## Exercise: gradient of soft-max error function

The soft-max regression model can be used in the $k$ classes classification problem. The model consists of composition of probabilities distribution for each $k$ classes.
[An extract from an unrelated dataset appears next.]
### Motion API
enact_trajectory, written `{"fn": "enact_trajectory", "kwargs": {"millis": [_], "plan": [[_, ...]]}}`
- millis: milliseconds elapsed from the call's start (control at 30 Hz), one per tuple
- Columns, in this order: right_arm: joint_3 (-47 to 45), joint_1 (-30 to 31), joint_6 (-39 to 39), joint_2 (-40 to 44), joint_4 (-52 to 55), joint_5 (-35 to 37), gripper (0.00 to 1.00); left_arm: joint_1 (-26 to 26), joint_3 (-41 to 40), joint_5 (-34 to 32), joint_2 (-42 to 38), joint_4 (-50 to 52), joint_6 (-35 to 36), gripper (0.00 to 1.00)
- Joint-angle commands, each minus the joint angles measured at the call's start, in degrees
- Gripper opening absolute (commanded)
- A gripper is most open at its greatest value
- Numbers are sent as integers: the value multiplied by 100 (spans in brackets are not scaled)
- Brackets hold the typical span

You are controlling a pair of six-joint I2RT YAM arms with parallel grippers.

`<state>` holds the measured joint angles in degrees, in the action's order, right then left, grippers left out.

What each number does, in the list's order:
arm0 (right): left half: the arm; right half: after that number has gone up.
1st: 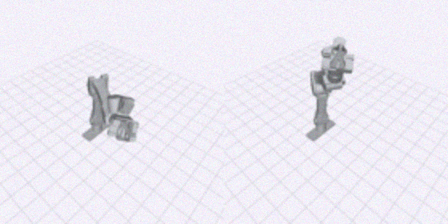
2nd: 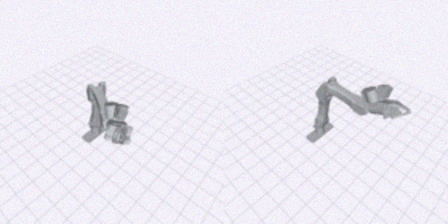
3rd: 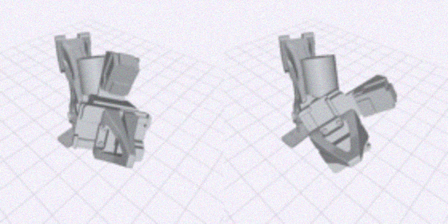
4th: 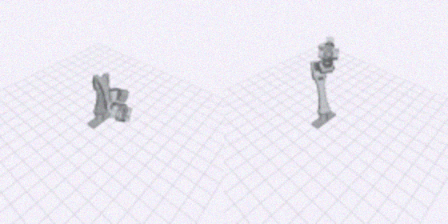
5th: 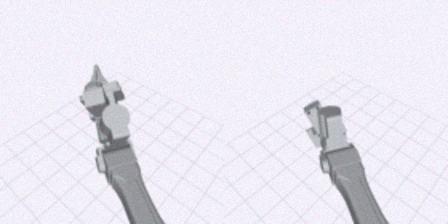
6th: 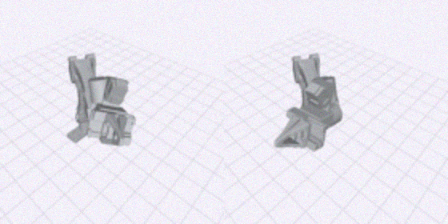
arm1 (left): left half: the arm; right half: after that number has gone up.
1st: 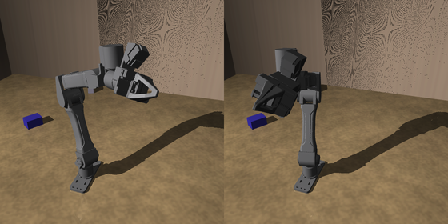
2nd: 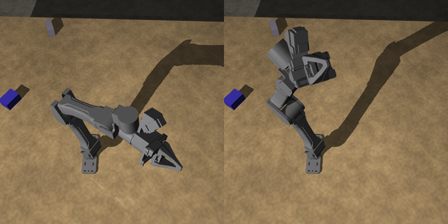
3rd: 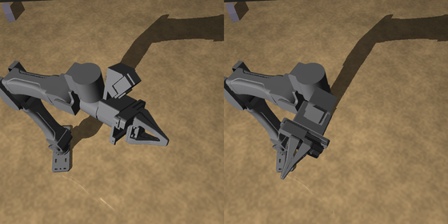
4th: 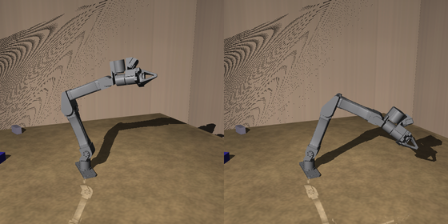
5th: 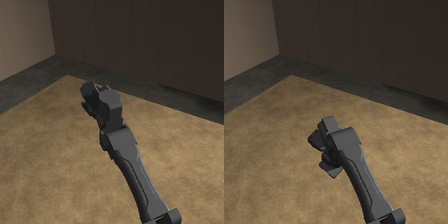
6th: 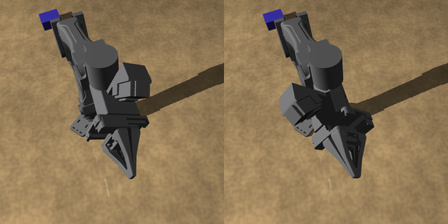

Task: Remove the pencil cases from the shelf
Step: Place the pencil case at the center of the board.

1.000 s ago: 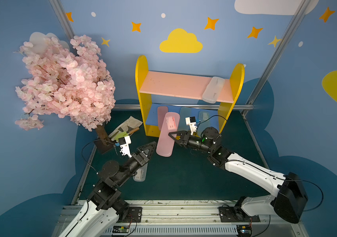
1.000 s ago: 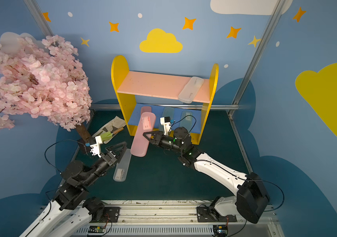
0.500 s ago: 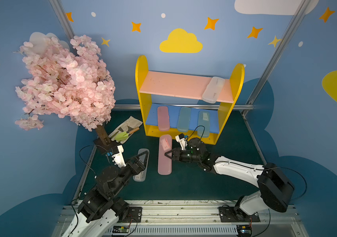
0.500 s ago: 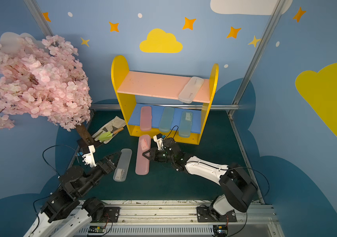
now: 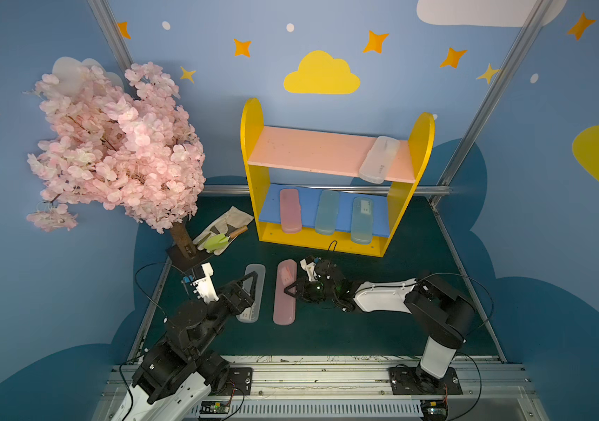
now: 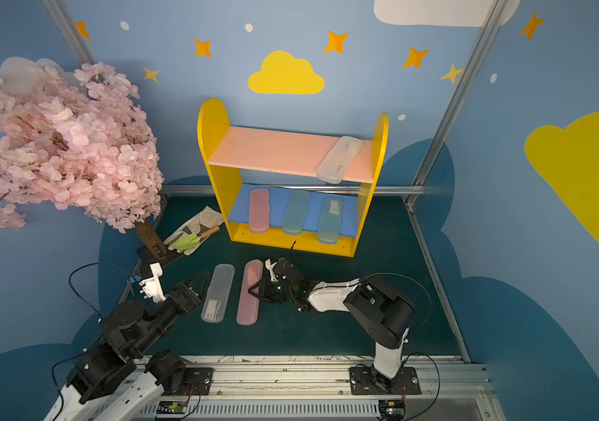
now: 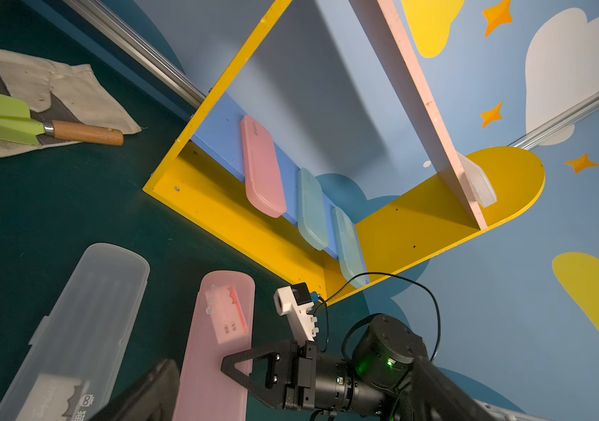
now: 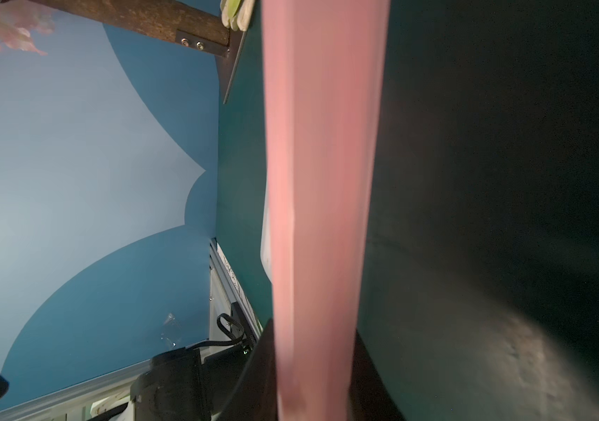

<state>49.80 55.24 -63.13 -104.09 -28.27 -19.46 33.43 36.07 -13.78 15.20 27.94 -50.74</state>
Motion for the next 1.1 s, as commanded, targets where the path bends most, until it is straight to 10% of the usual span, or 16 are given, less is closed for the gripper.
{"fn": "enact_trajectory", "kwargs": {"millis": [0,1067], "plan": [[311,40,-191,-190,-402,84,13,3,-83,-81,-90,55,21,100],[1348,66,-625,-1678,-575,-450,14,5,-180,-110,-281,62,-41,100]]}}
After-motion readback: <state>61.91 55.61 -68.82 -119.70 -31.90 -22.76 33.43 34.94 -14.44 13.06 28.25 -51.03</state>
So, the activation function $h_\theta(x^{(i)})$ is given by:

$h_\theta(x^{(i)}) = \begin{bmatrix} p(y^{(i)} = 1 | x^{(i)}; \theta) \\ p(y^{(i)} = 2 | x^{(i)}; \theta) \\ \vdots \\ p(y^{(i)} = k | x^{(i)}; \theta) \end{bmatrix} = \frac{1}{ \sum_{j=1}^{k}{e^{ \theta_j^T x^{(i)} }} } \begin{bmatrix} e^{ \theta_1^T x^{(i)} } \\ e^{ \theta_2^T x^{(i)} } \\ \vdots \\ e^{ \theta_k^T x^{(i)} } \\ \end{bmatrix}$
And
$h_{\theta_n}(x^{(i)}) = p(y^{(i)} = n | x^{(i)}; \theta) = \frac{ e^{ \theta_n^T x^{(i)} } }{ \sum_{j=1}^{k}{e^{ \theta_j^T x^{(i)} }} }$

The error function is given by:
$J(\theta) = - \frac{1}{m} \left[ \sum_{i=1}^{m} \sum_{j=1}^{k} \delta_{y^{(i)}j} \log \frac{e^{\theta_j^T x^{(i)}}}{\sum_{l=1}^k e^{ \theta_l^T x^{(i)} }}\right]=- \frac{1}{m} \left[ \sum_{i=1}^{m} \sum_{j=1}^{k} \delta_{y^{(i)}j} \log( h_{\theta_j}(x^{(i)}) )\right]$